• **TASK TO CARRY OUT**
Lines below that include "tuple" are the answer; copy each one.

• **EXTRACTED DATA**

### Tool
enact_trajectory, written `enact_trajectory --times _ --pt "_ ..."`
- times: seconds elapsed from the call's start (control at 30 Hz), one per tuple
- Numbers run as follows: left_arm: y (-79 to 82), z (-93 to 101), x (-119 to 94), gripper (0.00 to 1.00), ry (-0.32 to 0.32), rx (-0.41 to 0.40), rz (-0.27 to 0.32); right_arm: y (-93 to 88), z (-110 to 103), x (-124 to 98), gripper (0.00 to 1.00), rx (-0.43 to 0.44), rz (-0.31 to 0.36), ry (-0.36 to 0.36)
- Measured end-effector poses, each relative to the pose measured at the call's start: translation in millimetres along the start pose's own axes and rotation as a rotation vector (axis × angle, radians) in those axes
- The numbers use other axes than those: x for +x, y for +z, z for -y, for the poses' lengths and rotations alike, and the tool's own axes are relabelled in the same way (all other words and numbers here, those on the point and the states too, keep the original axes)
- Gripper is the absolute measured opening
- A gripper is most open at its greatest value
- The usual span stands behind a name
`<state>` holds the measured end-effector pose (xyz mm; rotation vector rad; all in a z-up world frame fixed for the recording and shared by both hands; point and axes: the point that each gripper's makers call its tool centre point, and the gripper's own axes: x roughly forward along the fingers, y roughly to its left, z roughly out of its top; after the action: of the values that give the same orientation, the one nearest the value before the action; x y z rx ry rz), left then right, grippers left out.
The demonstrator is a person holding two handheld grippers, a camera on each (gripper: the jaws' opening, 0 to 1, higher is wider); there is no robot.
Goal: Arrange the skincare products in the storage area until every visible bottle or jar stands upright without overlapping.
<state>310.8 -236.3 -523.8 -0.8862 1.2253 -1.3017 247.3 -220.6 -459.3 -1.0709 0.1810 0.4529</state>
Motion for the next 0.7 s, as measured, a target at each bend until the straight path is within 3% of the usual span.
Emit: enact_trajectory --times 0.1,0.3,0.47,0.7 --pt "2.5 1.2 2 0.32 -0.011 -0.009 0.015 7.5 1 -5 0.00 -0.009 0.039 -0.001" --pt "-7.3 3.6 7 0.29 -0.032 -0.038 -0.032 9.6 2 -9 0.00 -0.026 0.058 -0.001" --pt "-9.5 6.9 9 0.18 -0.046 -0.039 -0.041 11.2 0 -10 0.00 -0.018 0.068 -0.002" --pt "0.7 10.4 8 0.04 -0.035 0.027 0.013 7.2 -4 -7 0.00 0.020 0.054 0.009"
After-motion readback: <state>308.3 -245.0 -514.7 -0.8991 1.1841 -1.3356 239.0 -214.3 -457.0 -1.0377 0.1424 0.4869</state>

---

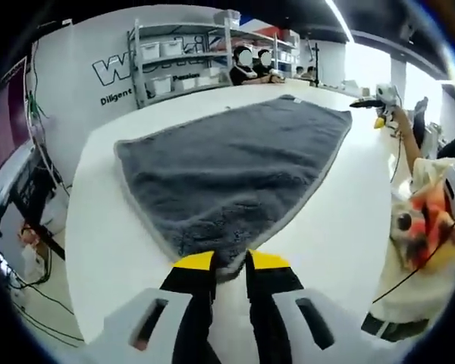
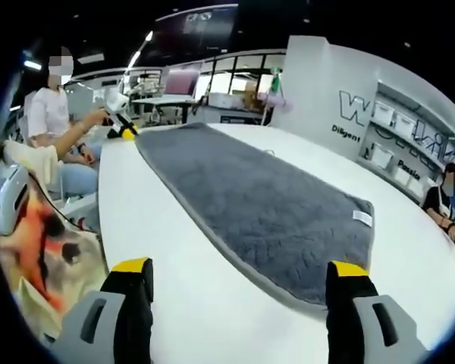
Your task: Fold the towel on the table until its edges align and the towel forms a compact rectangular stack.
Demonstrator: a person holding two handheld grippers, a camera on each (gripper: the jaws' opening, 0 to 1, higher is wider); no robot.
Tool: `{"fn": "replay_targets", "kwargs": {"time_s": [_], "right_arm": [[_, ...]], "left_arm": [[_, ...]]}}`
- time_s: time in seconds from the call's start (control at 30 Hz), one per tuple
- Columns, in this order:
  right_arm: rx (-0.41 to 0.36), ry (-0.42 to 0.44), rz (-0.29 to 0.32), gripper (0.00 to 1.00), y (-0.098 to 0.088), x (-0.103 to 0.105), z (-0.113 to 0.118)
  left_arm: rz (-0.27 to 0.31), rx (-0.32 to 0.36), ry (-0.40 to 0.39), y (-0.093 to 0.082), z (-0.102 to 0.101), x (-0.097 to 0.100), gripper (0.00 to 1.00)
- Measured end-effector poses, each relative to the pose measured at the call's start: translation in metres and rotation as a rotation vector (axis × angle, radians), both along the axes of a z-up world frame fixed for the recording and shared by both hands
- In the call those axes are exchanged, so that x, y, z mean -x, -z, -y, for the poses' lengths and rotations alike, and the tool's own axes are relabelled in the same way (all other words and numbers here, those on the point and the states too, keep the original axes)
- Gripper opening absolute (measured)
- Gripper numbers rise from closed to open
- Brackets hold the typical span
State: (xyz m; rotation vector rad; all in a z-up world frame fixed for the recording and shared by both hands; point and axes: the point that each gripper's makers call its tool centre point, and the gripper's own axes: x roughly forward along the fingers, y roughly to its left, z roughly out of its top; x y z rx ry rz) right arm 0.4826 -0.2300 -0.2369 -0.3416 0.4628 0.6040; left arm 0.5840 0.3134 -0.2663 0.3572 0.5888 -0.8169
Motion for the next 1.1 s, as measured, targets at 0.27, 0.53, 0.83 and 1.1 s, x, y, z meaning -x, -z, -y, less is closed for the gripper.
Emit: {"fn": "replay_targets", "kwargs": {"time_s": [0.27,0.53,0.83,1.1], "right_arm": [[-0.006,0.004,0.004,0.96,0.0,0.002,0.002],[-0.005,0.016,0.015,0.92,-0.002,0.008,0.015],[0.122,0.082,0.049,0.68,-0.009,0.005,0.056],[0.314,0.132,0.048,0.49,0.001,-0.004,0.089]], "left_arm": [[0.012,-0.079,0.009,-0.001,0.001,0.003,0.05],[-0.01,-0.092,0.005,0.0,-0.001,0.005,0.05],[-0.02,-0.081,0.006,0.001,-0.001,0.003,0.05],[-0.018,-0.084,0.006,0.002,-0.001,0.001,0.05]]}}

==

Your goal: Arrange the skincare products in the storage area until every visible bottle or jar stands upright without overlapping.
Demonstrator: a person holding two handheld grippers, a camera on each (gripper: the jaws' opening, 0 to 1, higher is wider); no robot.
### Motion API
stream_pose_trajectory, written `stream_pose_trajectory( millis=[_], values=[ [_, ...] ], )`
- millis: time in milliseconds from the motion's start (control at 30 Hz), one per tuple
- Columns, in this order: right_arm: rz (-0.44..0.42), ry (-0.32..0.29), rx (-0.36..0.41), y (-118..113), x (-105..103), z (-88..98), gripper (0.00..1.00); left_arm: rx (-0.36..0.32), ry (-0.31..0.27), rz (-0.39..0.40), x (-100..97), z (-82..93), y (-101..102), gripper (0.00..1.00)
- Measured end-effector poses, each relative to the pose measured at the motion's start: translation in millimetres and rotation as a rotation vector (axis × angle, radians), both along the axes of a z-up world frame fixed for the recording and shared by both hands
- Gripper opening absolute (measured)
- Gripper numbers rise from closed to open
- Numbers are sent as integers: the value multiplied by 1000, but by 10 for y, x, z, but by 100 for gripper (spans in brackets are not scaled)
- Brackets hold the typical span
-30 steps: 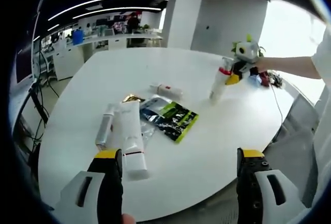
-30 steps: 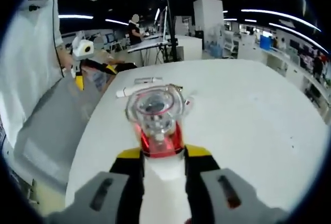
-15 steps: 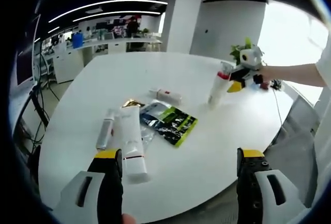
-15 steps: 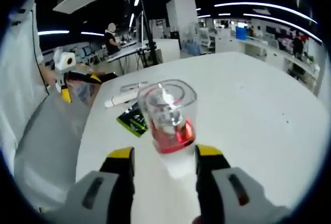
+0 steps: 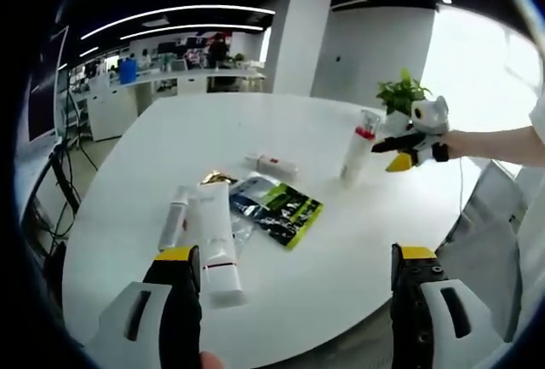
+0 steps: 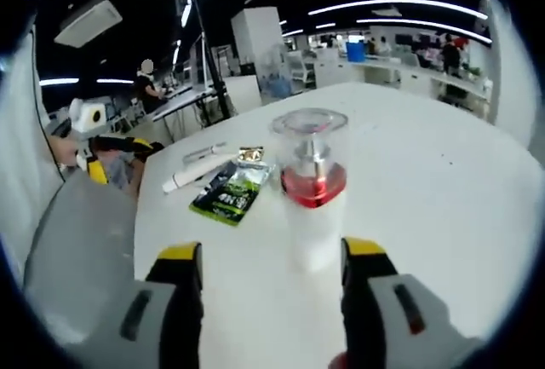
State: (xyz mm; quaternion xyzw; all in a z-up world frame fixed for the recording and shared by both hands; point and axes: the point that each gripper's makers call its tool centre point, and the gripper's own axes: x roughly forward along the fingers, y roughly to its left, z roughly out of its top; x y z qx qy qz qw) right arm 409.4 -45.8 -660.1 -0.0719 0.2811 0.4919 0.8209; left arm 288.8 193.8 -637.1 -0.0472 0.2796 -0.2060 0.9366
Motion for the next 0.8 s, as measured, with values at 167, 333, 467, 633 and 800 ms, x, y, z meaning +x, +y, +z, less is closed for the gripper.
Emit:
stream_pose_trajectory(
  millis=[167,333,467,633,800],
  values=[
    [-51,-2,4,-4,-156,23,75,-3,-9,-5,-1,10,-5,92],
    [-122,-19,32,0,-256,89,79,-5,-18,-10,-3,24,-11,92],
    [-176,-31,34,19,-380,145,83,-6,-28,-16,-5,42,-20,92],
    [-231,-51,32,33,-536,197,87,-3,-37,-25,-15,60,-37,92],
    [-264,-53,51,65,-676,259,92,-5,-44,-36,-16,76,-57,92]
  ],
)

• **SOLVED PROBLEM**
- times: seconds elapsed from the call's start (control at 30 Hz), one per tuple
- time_s: time in seconds from the call's start (control at 30 Hz), one per tuple
- millis: time in milliseconds from the motion's start (control at 30 Hz), one per tuple

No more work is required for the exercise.